布和轉頭看他,沒說話。
“我……”
奴爾巴哈提張了張嘴,話堵在喉嚨里。
最后,他翻開一本筆記本。
“這是我列的,巴特爾出院后的康復計劃。”
他聲音很低,“包括怎么飲食、怎么活動、什么時候復查、可能出現什么問題該怎么處理……我都寫下來了。
以后,只要巴特爾需要,隨時給我打電話。
我不光是他的醫生,也是……也是你們家的健康聯系人。”
布和接過筆記本。
紙頁上字跡工整,有些地方還有涂改,顯然是反復斟酌過的。
布和頓了頓說道:“為什么那天我罵你,你不還嘴?”
奴爾巴哈提苦笑:“因為我確實錯了。
錯了就是錯了,挨罵是應該的。”
布和盯著他看了很久,最后把煙掐了。
我阿爸說:“他醒的時候,看見你在他床邊守過。”
奴爾巴哈提愣了一下。
布和說:“那天夜里,我阿爸短暫醒過一次,看見你在調監護儀。
他以為自己在做夢。”
他以為自己在做夢。”
其實不是夢。
那夜奴爾巴哈提確實在icu里守了半宿,只是沒讓家屬知道。
“回去吧。明天還得查房。”
第二天開始,治療進入了平穩期。
周易和奴爾巴哈提每天一起查房,一個看心臟功能,一個盯腹部恢復。
從icu轉回普通病房那天,布和特意買了水果,分給icu的護士。
“謝謝你們照顧我阿爸。”
普通病房里,康復計劃正式啟動。
奴爾巴哈提每天來教長老做呼吸訓練、床上活動,周易則調整用藥方案。
但科里的議論還沒停。
“聽說沒,布和家差點把科室告到衛健委……”
“奴爾巴哈提這下慘了,年終獎肯定沒了。”
“周醫生也是,干嘛蹚這渾水……”
周五下午,科室開例會。
周易站在前面,開門見山:“今天不說別的,就復盤巴特爾長老的手術。”
底下頓時安靜了。
“手術出事,原因有三。”
周易豎起手指,“第一,術前評估不足,對粘連嚴重程度預判不夠。
第二,術者技術轉型期,經驗與風險意識不匹配。
第三,術后監護流程有漏洞,沒能第一時間發現血壓波動。”
他說得直接,沒給任何人留面子。
“但更重要的是,出事后我們怎么應對。”
周易調出數據,“從出血到送icu,用時12分鐘;從進icu到穩定血壓,用時3小時;從危險期到轉出icu,用時7天。
這些時間點,每一個都是團隊協作搶回來的。”
周易打開手術視頻,“這是巴特爾的手術全過程,關鍵時間點我會暫停講解。”
畫面一幀幀播放,手術室里只有器械的聲音和偶爾的指令。當放到出血那段時,會議室里的呼吸聲明顯變輕了。
“這里,我的錯誤有三個。

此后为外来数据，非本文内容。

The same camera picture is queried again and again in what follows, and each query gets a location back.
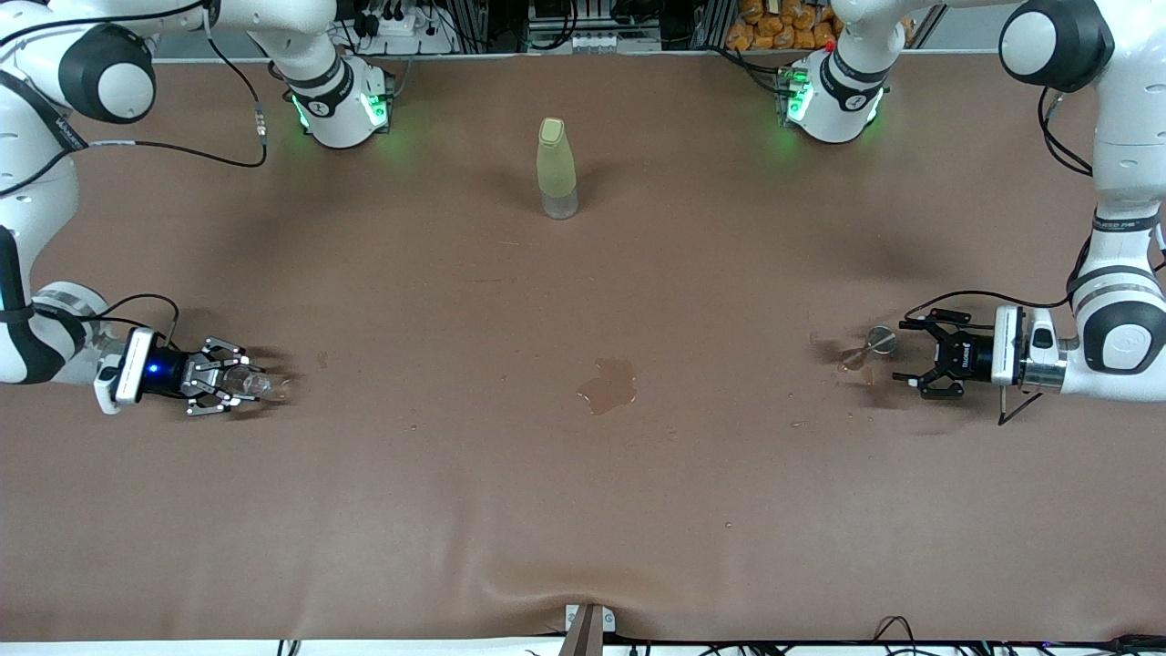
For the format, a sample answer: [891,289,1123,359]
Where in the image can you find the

”
周易拿起激光筆,點在畫面上,“第一,術前評估時,我注意到了血管壁薄的問題,但沒有制定對應的應急預案;
第二,手術中發現問題后,我沒有立即調整方案,而是試圖按原計劃繼續;
第三,出血發生后,我第一時間想到的是自己處理,沒有及時請求支援。”
他轉身面對所有人:“這次事故的主要責任在我。
我已經向醫院提交了處理意見:扣除我本季度獎金,取消年度評優資格,并在科室內部通報批評。”